Here’s a High Holy Day story, a ma’aseh shehayah: it really happened. You will especially appreciate it if you are young and entering a current High Holy Day assignment with anxiety over what might go wrong. But even if you are not, read on. You’ll like it.
In days of yore, when I entered HUC, there was no Israel program. To the extent that we learned any Hebrew at all, we learned it here, and there were so few students, that we received High Holy Day assignments in our very first year, sometimes (if the holidays arrived early) even before school began, when we knew virtually no Hebrew at all, and certainly no liturgy. Before I had even stepped foot in HUC, therefore, I was assigned to a nursing home for seniors — an “old-age home,” as we called it back then — just a short train ride out of Manhattan.
The faculty member doing the assigning explained that I was to lead a traditional service, but pared to an hour and a half – that being the most that the elderly congregants would sit for. I had been chosen for this dubious task because of all the entering students, I was the only one who had attended an Orthodox shul as a child. I could at least read Hebrew. Besides, they understood that when I was ten, I had been in a High Holy Day boys’ choir; I must know some melodies. What I didn’t know, I could fake.
After endless hours paging through the hundreds of pages in the traditional machzor, I somehow made a list of what to do and what to skip, and arrived ready to chant services in some made-up nusach of my own, mostly from the Shabbat morning service, which I actually did know; and facing away from the congregation, of course.
The evening went fairly smoothly, I thought, but by morning, from behind my back, there soon arose a few anxious murmurs of dismay, largely by one man in particular. I ignored him as best I could (there is something to be said for not facing the congregation!); then somehow finished the ordeal, and left to take the train home.
On the way out the door, I ran into the nursing-home director, who asked me how things went. “Well,” I replied, as honestly as I dared, “I am afraid I did not live up to the expectations of these people. They really know the traditional service, and I am just learning it. One man especially was quite vocally upset.” “That must be Mr. Schwartz,” she replied. “He can be difficult. But don’t worry, Rabbi. He’ll feel better about you by Yom Kippur.”

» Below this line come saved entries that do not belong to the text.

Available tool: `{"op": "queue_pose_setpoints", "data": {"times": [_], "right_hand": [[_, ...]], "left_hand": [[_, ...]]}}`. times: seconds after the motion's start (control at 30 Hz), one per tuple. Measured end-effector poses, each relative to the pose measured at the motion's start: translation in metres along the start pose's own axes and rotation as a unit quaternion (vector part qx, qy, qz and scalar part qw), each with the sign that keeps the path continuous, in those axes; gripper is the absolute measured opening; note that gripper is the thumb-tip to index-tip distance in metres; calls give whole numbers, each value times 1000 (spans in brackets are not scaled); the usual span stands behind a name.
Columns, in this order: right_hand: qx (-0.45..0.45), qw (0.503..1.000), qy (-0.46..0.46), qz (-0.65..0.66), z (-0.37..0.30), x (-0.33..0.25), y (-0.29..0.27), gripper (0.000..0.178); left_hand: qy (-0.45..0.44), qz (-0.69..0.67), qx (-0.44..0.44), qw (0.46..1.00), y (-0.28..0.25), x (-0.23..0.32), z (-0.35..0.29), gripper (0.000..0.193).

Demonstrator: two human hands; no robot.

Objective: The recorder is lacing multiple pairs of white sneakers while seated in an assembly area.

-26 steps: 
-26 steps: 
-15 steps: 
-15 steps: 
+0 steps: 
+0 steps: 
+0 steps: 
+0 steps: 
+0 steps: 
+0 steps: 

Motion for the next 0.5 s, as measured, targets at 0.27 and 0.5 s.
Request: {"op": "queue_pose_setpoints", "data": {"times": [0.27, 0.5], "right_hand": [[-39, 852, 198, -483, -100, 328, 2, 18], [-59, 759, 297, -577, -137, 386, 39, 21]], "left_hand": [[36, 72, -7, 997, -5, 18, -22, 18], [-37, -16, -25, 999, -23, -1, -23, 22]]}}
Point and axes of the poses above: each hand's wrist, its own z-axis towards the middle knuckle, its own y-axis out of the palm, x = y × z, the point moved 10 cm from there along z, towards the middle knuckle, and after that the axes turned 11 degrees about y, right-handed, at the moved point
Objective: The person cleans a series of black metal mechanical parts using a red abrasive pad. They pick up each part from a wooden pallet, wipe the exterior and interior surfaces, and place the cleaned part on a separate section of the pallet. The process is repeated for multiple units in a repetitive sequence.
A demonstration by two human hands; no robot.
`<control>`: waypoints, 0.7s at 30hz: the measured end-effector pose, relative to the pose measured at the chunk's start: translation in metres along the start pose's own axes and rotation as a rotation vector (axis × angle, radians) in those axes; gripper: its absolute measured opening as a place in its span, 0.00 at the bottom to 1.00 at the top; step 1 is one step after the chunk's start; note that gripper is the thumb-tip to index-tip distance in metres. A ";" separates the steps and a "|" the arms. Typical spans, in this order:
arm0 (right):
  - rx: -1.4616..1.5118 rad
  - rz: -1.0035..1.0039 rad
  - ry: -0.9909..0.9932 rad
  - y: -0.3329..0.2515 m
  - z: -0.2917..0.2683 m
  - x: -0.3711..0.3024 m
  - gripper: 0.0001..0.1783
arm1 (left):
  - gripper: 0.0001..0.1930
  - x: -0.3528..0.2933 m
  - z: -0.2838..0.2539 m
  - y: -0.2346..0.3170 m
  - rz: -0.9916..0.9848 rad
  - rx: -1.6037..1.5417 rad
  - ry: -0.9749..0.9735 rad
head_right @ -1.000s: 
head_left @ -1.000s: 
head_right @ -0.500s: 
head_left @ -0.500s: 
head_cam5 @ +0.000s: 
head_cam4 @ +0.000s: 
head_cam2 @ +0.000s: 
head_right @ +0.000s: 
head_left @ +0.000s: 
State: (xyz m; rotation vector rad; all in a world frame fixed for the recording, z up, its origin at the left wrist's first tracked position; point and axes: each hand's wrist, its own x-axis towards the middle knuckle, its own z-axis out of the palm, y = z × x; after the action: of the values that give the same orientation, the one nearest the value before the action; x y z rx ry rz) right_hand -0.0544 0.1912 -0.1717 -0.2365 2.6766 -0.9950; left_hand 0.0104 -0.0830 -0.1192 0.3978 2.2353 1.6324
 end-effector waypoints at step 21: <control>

“Yom Kippur?” I thought. I had forgotten that I had to come back. And did she really call me “Rabbi”?
After ten hard days of anxious planning, not to mention learning to sing Kol Nidre (more or less), and never mind writing two sermons with no prior experience in homiletics, I did, in fact, return. This time a gentleman from the congregation opened the door. It was Mr. Schwartz, who broke into a broad smile and the assurance, “Rabbi, we are so happy to have you back; and we are looking forward to another lovely service.” God alone knows what dire threat the director must have levelled at him!
But the next day did go moderately well, until I got to musaf, polished off the shortened Torah reading (with some mistakes of course), and then, feeling my way on the home stretch (we had dispensed with N’ilah), I launched into the last bit of davening.
That’s when it all fell apart.
From behind me, I heard first one voice, then another, and finally a rising chorus: yoyni, yoyni, YOYNI, YOYNI, Y O Y N I !! And then I got it. It was Yiddish for “Yonah, Yonah, Yonah, Jonah, Jonah, Jonah” I had completely forgotten the haftarah, the one thing that pretty much everyone in the room knew and was waiting for. What should I do? Interrupt musaf to go back to the haftarah? Ignore the crowd and forge on?
Before I could decide, a sound rang out, like a veritable voice from heaven, so loud it overcame the rebels! It was Mr. Schwartz to the rescue! “Sha! Quiet! You hear me? Who is the rabbi here, you or him? HE is the rabbi; YOU are not. Whatever HE says goes.” And with that, I finished the davening, ran through a final Kaddish, ended with Adon Olam (or some other song I knew), and left for home.
On the way out, Schwartz made sure to congratulate me. “Well done, Rabbi,” he lied; and then added, “You have a fine future ahead of you.” Shortly after, I entered HUC; and went on to become an expert in liturgy!